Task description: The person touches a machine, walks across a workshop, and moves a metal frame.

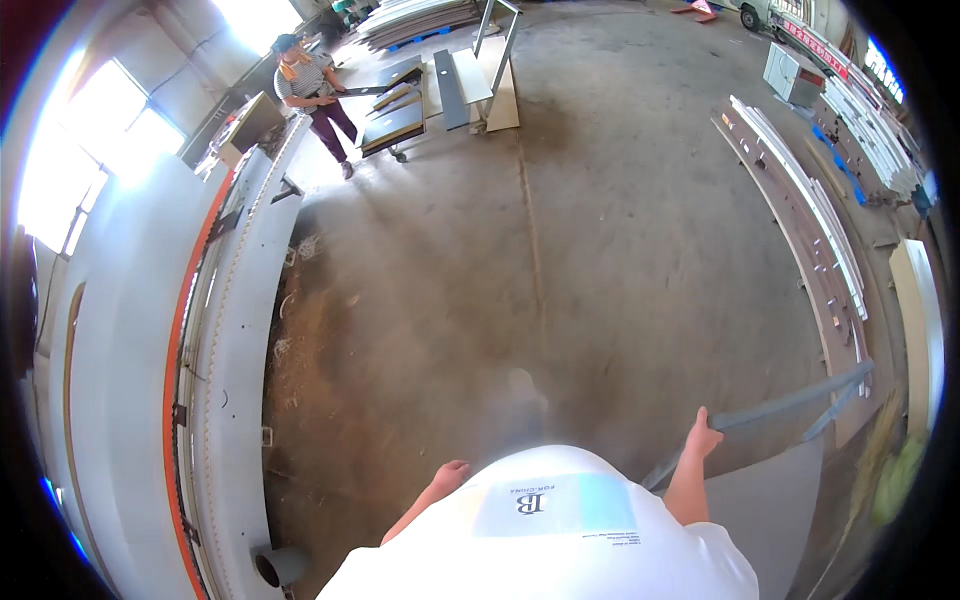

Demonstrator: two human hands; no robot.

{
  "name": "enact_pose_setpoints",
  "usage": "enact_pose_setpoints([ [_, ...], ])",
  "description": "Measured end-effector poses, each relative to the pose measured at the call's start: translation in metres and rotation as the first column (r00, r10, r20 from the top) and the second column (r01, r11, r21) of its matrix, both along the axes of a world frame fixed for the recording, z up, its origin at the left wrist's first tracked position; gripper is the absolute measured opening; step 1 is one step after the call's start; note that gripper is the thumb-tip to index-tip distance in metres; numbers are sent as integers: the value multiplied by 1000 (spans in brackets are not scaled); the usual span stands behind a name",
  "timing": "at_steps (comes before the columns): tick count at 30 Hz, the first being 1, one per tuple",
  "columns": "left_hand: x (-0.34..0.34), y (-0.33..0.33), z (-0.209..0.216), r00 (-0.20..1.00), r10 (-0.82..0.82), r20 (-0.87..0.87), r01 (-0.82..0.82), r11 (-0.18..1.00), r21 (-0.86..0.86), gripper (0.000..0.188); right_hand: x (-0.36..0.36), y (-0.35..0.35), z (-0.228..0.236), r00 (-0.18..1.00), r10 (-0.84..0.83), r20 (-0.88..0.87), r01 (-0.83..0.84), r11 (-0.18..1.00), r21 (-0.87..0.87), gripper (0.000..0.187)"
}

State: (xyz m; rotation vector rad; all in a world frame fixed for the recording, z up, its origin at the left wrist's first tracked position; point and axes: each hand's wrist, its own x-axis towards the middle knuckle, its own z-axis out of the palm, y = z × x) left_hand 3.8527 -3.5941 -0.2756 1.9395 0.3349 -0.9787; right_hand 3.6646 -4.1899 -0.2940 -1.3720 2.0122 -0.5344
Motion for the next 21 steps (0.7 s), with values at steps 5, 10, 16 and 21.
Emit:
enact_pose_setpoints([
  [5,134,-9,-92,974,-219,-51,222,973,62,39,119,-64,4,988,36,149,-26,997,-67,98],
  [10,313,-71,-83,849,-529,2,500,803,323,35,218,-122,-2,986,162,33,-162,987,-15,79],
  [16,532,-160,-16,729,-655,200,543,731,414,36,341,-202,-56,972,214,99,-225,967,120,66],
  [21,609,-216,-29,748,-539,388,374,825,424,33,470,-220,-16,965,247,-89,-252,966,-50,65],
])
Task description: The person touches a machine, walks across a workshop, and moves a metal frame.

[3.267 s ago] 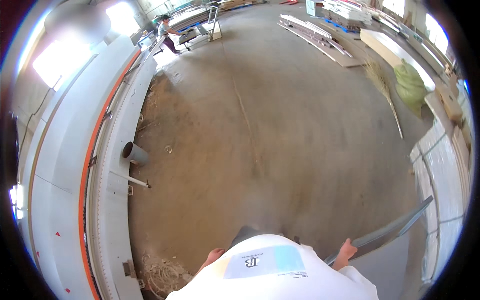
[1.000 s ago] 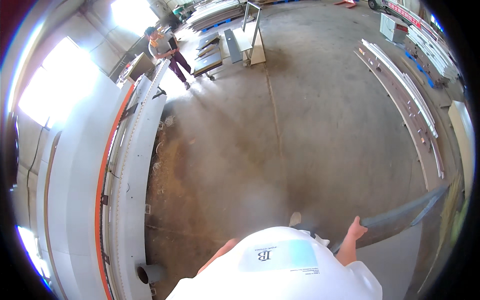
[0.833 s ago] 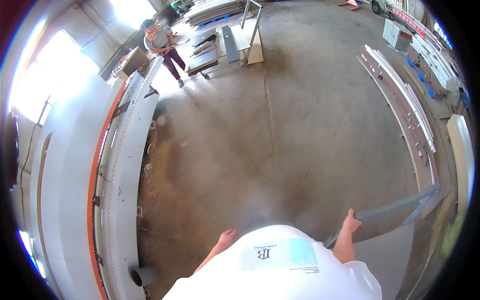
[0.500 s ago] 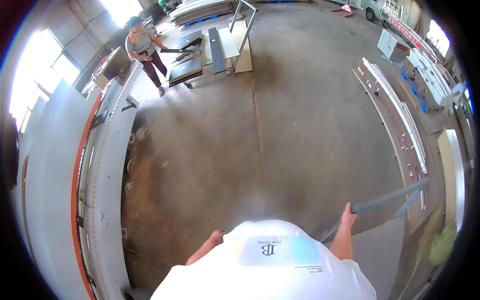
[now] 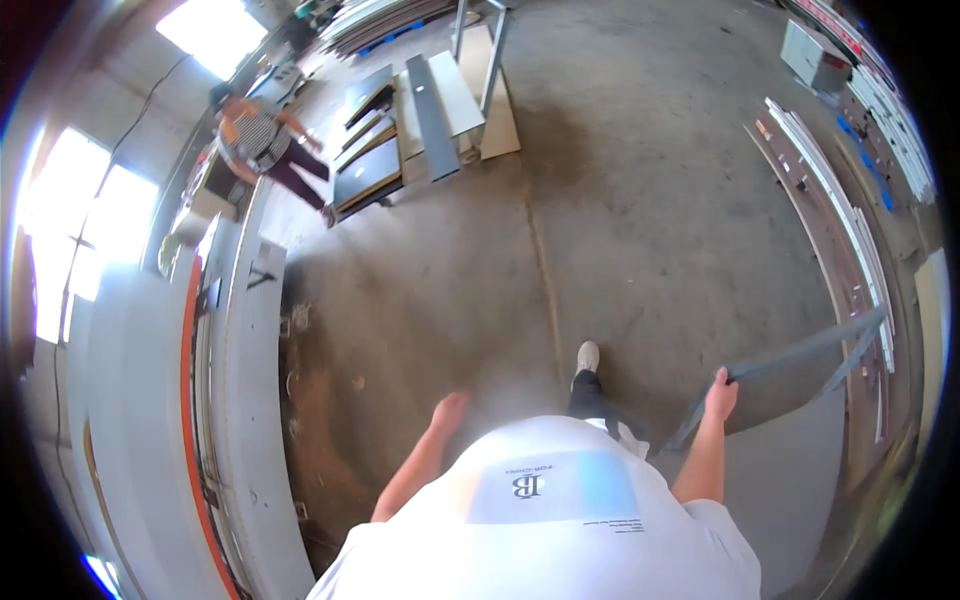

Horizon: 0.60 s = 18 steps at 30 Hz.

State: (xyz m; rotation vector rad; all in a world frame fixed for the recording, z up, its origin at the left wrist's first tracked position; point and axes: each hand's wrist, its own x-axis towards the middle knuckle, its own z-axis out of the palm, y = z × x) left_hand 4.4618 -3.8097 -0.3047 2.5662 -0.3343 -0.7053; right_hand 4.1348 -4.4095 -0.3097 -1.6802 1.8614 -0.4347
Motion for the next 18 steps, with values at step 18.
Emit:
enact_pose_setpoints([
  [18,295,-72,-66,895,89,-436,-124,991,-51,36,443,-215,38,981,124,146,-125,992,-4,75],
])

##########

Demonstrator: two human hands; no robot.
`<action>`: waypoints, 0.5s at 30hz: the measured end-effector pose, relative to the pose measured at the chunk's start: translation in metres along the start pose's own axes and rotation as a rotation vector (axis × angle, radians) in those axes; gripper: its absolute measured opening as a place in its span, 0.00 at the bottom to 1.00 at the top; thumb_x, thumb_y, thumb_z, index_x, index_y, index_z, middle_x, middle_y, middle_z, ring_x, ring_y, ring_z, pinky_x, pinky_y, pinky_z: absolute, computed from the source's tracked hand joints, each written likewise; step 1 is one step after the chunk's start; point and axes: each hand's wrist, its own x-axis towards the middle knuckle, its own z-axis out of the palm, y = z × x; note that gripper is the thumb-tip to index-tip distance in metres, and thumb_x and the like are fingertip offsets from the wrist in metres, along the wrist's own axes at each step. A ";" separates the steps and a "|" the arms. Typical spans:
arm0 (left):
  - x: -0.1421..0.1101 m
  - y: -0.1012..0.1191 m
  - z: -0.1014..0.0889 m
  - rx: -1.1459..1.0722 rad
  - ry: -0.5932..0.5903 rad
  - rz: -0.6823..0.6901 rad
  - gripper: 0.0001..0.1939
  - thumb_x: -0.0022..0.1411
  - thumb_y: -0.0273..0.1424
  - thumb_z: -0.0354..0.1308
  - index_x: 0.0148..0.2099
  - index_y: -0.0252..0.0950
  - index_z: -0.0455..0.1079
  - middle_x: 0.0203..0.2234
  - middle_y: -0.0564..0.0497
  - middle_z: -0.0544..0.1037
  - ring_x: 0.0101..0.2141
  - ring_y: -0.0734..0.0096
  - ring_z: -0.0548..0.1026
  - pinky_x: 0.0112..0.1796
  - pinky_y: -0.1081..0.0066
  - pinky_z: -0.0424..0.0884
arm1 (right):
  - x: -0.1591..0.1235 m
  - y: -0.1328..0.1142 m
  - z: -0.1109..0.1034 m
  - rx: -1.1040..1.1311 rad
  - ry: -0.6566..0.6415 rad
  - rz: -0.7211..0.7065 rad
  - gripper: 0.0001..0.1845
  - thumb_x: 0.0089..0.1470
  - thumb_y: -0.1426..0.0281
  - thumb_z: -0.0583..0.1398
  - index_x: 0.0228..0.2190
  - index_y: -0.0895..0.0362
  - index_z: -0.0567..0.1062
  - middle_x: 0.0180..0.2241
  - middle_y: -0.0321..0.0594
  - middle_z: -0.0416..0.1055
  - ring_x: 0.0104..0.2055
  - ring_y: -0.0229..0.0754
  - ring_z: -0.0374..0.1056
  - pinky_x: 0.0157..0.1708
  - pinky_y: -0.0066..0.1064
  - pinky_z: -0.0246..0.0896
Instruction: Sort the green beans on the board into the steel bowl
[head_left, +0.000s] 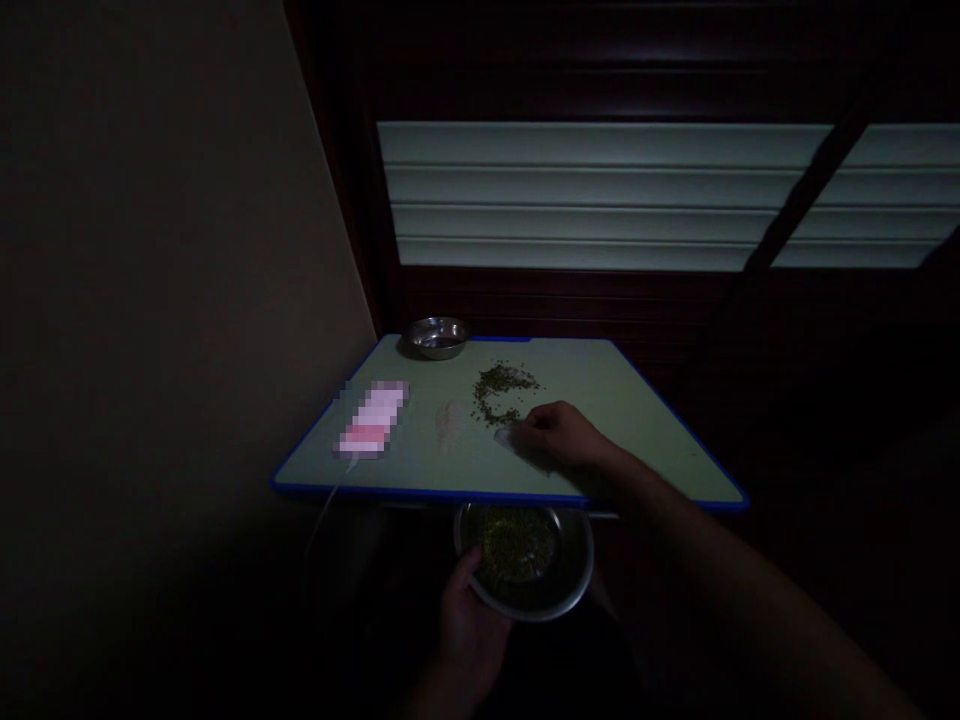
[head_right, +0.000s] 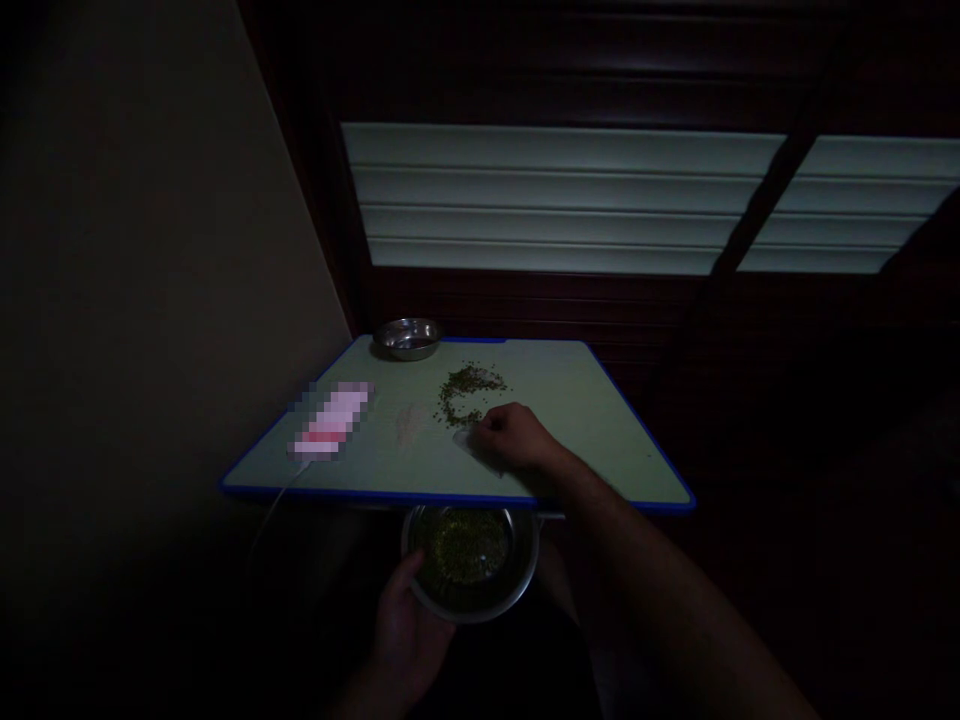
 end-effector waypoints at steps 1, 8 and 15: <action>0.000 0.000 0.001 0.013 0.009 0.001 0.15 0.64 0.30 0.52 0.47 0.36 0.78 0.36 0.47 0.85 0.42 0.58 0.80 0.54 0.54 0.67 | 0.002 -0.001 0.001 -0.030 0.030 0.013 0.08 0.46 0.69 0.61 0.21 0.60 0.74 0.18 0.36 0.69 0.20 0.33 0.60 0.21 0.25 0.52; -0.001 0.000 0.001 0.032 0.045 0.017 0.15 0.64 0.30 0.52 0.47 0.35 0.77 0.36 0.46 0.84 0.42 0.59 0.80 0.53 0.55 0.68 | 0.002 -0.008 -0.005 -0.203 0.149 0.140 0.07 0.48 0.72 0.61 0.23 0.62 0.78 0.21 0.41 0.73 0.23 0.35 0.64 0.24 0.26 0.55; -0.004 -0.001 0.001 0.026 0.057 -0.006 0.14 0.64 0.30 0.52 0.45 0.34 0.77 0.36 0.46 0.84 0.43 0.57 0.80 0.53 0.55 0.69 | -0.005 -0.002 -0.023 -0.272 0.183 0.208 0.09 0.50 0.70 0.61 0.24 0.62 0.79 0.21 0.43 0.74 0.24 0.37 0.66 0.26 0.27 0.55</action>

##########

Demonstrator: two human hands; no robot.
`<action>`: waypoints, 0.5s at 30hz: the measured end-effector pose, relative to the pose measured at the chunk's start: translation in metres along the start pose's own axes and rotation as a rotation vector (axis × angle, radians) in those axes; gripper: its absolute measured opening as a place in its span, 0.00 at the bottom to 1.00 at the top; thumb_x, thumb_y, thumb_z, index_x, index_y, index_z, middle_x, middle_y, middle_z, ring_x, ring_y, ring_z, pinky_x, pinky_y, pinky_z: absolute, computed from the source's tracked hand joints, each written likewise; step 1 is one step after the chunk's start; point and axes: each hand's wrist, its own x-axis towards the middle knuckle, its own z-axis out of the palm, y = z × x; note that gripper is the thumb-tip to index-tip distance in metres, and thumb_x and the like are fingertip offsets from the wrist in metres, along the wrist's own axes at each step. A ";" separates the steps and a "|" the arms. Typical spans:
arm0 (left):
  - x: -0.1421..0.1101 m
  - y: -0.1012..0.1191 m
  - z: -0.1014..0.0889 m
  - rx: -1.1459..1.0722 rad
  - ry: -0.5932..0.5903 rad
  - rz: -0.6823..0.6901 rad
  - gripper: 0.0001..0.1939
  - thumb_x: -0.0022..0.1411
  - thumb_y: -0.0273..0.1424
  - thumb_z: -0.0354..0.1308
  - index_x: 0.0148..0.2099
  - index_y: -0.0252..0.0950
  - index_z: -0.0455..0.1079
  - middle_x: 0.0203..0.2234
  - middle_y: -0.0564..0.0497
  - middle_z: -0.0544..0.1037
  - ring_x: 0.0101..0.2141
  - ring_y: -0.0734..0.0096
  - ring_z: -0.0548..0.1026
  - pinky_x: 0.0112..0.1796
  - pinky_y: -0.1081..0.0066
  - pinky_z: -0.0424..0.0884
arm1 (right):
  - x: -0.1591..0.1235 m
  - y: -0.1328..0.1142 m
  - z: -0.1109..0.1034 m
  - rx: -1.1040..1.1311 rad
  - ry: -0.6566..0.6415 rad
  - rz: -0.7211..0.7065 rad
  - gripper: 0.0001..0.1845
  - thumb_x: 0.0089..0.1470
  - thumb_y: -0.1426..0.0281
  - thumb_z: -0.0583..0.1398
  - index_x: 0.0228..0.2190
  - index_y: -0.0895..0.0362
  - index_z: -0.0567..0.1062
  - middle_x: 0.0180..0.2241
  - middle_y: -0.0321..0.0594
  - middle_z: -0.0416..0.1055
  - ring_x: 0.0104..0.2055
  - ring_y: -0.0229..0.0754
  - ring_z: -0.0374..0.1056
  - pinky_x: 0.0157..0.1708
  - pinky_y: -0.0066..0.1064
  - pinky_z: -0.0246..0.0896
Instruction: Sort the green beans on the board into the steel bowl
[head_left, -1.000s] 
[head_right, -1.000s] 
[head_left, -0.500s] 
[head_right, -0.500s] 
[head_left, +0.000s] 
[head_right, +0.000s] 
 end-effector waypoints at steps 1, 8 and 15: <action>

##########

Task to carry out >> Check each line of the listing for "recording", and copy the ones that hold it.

Result >>
  "description": "Measured end-effector poses, each relative to the pose measured at the call's start: translation in metres and rotation as the first column (r00, r10, r20 from the top) and the second column (r01, r11, r21) of its matrix, both along the axes of a world frame fixed for the recording, z up, its origin at the left wrist's first tracked position; gripper is the absolute measured opening; step 1 is one step after the call's start; note that gripper is the thumb-tip to index-tip distance in metres; numbers are sent as integers: the value multiplied by 1000 (spans in brackets are not scaled); the usual span stands behind a name",
State: (xyz m; rotation vector rad; all in a world frame fixed for the recording, z up, its origin at the left wrist's first tracked position; point and axes: each hand's wrist, its own x-axis towards the middle knuckle, its own z-axis out of the palm, y = z × x) left_hand 3.8527 -3.5941 -0.2756 1.9395 0.3349 -0.9787; right_hand 3.6646 -4.1899 -0.2940 -1.3720 2.0122 -0.5344
State: (xyz m; rotation vector rad; all in a world frame fixed for the recording, z up, its origin at the left wrist's first tracked position; point and axes: each hand's wrist, its own x-axis towards the middle knuckle, its own z-axis out of the palm, y = z × x) left_hand 4.4618 -3.8097 -0.3047 2.5662 -0.3343 -0.7053; right_hand 4.1348 -4.4095 -0.3097 -1.6802 1.8614 -0.4347

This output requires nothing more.